One-Step FB changes the perspective.

Instead of learning rewards directly, it learns representations that describe:

  • where actions tend to lead (Forward)
  • what goals look like (Backward)

Then action selection becomes simple:

choose action with highest alignment:
F(s, a) · B(g)

Where:

  • F(s, a) = forward embedding
  • B(g) = goal embedding
  • dot product = how reachable the goal is via that action

What “Representations” Actually Mean

A representation is just a learned vector.

In FB:

Forward representation

Represents:

the future possibilities created by taking an action.

It is not a prediction of the next state — it summarizes many possible futures.


Backward representation

Represents:

what kinds of trajectories end at a goal.

Think of it as the “signature” of reaching that goal.


Training Intuition

Training uses real transitions from trajectories:

(state, action) → later state (goal)

The model learns:

  • bring F(s,a) closer to goals that truly happen later
  • push away unrelated goals

Over time:

dot product ≈ reachability

The network learns a geometry where closeness means:

easy to reach.


Why One-Step Decisions Still Work

At first this seems impossible.

How can greedy one-step choices solve long tasks?

The answer:

The representations already contain long-term information.

The agent isn't choosing a short-term action — it's choosing the action whose future direction points most toward the goal.

In other words:

  • long-term reasoning happens during learning
  • decisions become simple at execution time

Deep Learning vs FB

FB uses normal deep learning machinery:

  • neural networks
  • embeddings
  • gradient descent

So why does it feel different?

Because it does not learn outputs.

Normal deep learning

input → prediction

One-Step FB

state + action → future embedding
goal → goal embedding

Behavior emerges from comparing vectors.


How FB Differs from Traditional RL

Traditional RL:

Representation
      ↓
Value Function (critic)
      ↓
Policy

One-Step FB:

Representation
      ↓
Direct action scoring

The representation itself plays the role of the value function.


A Simple Mental Model

Imagine a map where:

  • distance means "number of steps to reach"
  • actions point in directions across this map

The agent simply follows the direction pointing toward the goal.

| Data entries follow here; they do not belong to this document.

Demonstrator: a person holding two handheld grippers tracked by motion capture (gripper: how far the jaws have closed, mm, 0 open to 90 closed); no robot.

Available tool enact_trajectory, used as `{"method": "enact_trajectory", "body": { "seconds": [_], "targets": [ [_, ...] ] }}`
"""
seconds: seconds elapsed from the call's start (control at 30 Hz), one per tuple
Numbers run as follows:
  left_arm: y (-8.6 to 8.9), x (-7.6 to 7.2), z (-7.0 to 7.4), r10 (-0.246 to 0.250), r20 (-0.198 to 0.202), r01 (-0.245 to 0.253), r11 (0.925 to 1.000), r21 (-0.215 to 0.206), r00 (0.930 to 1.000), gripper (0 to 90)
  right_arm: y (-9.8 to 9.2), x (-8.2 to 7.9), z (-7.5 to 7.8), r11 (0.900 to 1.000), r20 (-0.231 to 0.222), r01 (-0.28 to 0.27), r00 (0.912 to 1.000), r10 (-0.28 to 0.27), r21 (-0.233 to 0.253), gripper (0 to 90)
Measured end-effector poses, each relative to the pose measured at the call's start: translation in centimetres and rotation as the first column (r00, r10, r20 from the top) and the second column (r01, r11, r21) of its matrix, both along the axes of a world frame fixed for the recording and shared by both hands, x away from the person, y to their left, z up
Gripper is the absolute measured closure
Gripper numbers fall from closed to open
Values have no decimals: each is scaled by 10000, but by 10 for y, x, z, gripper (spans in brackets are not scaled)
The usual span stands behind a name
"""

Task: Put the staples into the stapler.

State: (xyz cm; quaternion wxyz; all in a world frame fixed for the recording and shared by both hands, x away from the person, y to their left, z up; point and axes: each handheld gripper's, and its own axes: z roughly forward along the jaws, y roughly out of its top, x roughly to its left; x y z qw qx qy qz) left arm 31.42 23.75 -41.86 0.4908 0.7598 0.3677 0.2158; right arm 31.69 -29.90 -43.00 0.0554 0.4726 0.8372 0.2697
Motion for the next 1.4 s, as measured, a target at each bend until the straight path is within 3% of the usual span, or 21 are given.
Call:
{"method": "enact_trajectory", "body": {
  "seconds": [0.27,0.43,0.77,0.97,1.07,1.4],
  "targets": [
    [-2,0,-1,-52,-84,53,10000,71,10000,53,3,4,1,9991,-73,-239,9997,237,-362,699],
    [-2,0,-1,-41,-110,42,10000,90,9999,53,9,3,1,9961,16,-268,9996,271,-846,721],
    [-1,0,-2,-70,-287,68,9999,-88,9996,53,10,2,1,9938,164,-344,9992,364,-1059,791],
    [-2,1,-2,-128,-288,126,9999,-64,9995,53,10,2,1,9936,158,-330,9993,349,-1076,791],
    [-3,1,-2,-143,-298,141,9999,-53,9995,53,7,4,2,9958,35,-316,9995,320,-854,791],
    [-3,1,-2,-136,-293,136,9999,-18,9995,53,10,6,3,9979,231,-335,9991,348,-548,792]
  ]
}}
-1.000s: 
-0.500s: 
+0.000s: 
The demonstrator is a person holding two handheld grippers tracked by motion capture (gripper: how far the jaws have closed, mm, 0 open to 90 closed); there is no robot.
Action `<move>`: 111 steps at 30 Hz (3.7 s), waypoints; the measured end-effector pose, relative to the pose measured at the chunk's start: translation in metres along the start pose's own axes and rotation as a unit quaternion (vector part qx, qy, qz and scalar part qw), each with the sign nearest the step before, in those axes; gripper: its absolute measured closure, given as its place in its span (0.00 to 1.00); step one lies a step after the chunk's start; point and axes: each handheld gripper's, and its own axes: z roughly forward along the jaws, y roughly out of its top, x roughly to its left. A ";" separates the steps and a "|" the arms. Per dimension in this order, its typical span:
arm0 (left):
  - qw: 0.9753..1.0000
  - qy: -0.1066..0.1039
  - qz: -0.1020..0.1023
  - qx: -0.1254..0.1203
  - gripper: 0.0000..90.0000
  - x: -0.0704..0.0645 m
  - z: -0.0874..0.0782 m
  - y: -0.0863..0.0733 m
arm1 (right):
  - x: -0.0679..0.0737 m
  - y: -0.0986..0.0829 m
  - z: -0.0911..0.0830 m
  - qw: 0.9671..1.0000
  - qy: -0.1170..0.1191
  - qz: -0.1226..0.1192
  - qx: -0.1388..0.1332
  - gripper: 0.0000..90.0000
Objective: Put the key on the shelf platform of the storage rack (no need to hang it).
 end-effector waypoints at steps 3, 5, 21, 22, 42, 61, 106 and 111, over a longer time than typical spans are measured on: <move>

FB learns this map automatically.


Is FB a Separate Module?

Not really.

The FB model is the RL agent.

During training:

  1. Agent acts using current embeddings
  2. Environment produces new data
  3. Representations update
  4. Policy improves automatically

No extra RL layer is attached afterward.


Why Researchers Like This Direction

Modern RL is shifting toward:

representation first, planning second.

Reasons:

  • more stable training
  • easier reuse across goals
  • stronger generalization
  • simpler decision-time computation

FB fits this trend perfectly.


One-Sentence Summary

One-Step FB turns reinforcement learning into representation learning by teaching a network to encode reachability, then choosing actions whose learned future aligns with the goal.


Final Thought

If classic RL tries to calculate long-term value every step, FB tries to learn a space where long-term value becomes simple geometry.

That shift — from recursion to representation — is why FB feels both familiar (deep learning) and new (RL).